Service providers could introduce new applications more quickly than before, simply by writing them to the single set of IMS standards, rather than to the standards for the multiple networks on which they might be used. This capability would let providers meet changing customer demands and yield profits more quickly.
Carriers could also more easily customize services and applications for sale to customers.
Based on potential customer demand, the most popular new IMS services will probably be push-to-talk, already available on General Packet Radio Services networks; presence, which provides information on other users' availability on a network; video sharing during voice sessions; the sharing of other types of content such as photos; and IM, explained Marchetti.
Because IMS is an enabling platform, rather than an application, potential users may not clearly understand its potential benefits and savings, and this could slow adoption, explained Ericsson's Carter.
Also, while wireline service providers are beginning to move to IP, which is necessary for IMS adoption, mobile carriers are still focused on their cellular networks and will be slower to support the new technology, said senior analyst Keith Nissen with In-Stat, a market research firm.
Eventually, though, mobile service providers will increasingly adopt IP and IMS as a way to offer different types of multimedia services over a single 3G network, explained Henry Goldberg, In-Stat senior analyst for networking.
Carter said that while IMS provides open network interfaces, the technology will still have to work with interfaces to specific cellular phones. "There needs to be a standard IMS client interface on the phone," he explained. "Otherwise, for each IMS application, there will be a different implementation in the handset and a different user interface, defeating the purpose of IMS."
Also, noted 3GPP project manager Alain Sultan, "IMS is a brand new technology.

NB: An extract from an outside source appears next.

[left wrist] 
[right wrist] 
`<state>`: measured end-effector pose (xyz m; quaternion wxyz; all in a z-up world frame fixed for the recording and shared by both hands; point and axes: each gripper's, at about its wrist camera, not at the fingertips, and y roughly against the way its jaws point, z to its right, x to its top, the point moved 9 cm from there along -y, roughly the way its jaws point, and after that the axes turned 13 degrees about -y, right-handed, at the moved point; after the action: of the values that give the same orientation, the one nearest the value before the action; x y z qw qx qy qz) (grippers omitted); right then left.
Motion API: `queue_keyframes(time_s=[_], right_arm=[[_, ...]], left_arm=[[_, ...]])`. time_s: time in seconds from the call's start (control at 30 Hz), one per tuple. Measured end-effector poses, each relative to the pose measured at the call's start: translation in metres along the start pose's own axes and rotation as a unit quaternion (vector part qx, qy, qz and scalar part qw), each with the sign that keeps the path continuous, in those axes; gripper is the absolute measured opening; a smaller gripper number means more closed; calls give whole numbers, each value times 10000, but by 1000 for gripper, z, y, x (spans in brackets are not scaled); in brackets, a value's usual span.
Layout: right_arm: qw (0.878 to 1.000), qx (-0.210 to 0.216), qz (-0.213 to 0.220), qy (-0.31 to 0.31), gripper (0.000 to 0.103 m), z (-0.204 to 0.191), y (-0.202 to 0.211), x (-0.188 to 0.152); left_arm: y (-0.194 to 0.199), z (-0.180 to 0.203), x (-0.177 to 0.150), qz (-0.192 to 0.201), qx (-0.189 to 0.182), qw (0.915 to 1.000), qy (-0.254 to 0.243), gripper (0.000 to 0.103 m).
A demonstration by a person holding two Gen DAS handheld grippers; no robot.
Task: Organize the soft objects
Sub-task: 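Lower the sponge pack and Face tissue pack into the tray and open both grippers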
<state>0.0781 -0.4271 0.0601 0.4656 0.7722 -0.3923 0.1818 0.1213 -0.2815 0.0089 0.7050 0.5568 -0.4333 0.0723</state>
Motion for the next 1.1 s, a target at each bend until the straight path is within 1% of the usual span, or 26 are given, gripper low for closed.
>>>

It still needs lots of testing."
Goldberg said, "Wider adoption of 3G cellular technology will provide additional bandwidth to support IMS networks, which will enable new applications such as video sharing."
Wireline and wireless IMS systems will also gain user-location capabilities, which will particularly help emergency services, observed Sultan.
According to Bell South's Patterson, as companies increasingly adopt IMS, they may add proprietary extensions, which would reduce or eliminate some of the technology's benefits.
Added Goldberg, "Providers must overcome a list of challenges to fully migrate to a converged-networks architecture for their wireline and wireless businesses."